For each line in the data below that has the word "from", copy that line.

The data section start

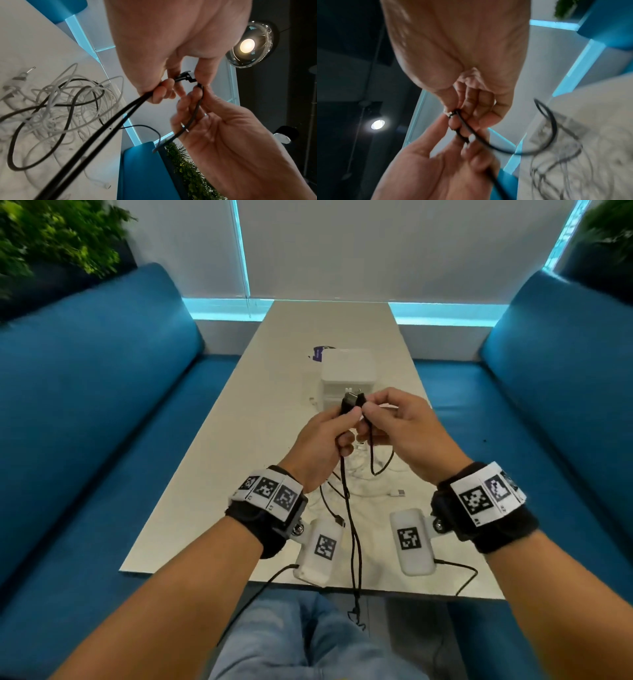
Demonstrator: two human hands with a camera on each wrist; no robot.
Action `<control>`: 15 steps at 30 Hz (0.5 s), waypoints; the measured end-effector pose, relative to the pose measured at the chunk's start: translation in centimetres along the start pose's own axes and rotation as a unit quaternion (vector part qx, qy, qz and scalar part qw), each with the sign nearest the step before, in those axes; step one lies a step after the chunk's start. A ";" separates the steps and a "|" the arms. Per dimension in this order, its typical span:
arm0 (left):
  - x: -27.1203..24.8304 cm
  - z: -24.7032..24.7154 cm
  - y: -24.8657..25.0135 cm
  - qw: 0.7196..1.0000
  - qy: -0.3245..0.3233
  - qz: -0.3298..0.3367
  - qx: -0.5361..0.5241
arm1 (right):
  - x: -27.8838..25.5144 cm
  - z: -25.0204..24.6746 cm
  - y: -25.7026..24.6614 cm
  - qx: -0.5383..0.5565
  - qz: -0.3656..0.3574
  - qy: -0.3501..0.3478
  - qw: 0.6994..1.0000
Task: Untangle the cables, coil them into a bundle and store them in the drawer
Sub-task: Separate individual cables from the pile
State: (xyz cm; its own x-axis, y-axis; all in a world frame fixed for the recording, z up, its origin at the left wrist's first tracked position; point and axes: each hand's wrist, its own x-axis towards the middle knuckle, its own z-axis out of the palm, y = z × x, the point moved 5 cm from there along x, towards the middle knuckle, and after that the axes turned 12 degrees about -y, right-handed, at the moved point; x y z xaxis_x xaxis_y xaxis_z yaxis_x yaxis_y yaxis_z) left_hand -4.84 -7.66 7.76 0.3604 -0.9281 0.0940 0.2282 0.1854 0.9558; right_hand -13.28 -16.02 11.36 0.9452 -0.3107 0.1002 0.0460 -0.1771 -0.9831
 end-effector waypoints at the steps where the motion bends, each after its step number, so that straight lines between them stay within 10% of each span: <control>1: -0.2 0.3 0.1 1.000 -0.006 0.007 -0.016 | 0.0 0.4 0.2 0.044 0.000 0.005 0.999; 9: -0.9 0.4 0.3 1.000 0.003 0.012 -0.019 | -0.4 1.7 1.8 0.125 0.058 0.021 0.990; 15: -1.3 -1.1 3.0 0.994 0.072 0.032 -0.079 | -1.0 0.4 2.8 -0.032 0.020 -0.013 0.999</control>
State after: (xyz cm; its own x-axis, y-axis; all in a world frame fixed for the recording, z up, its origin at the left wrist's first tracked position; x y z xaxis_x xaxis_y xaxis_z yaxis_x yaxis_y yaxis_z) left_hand -3.68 -5.54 10.19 0.5025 -0.8586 0.1013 0.3359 0.3019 0.8922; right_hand -13.96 -15.82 8.43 0.9541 -0.2941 0.0569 -0.0112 -0.2248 -0.9743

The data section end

=== Result of this exercise ===
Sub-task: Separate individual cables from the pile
State: (xyz cm; its own x-axis, y-axis; all in a world frame fixed for the recording, z up, its origin at the left wrist's first tracked position; point and axes: each hand's wrist, its own x-axis towards the middle knuckle, its own z-axis out of the palm, y = z × x, the point moved 5 cm from there along x, towards the middle knuckle, and after that the axes turned 12 degrees about -y, right-handed, at the moved point; x y z xaxis_x xaxis_y xaxis_z yaxis_x yaxis_y yaxis_z) left_hand -4.84 -7.66 7.76 0.3604 -0.9281 0.0940 0.2282 0.1854 0.9558; right_hand -13.28 -16.02 11.36 0.9452 -0.3107 0.1002 0.0460 -0.1771 -0.9831

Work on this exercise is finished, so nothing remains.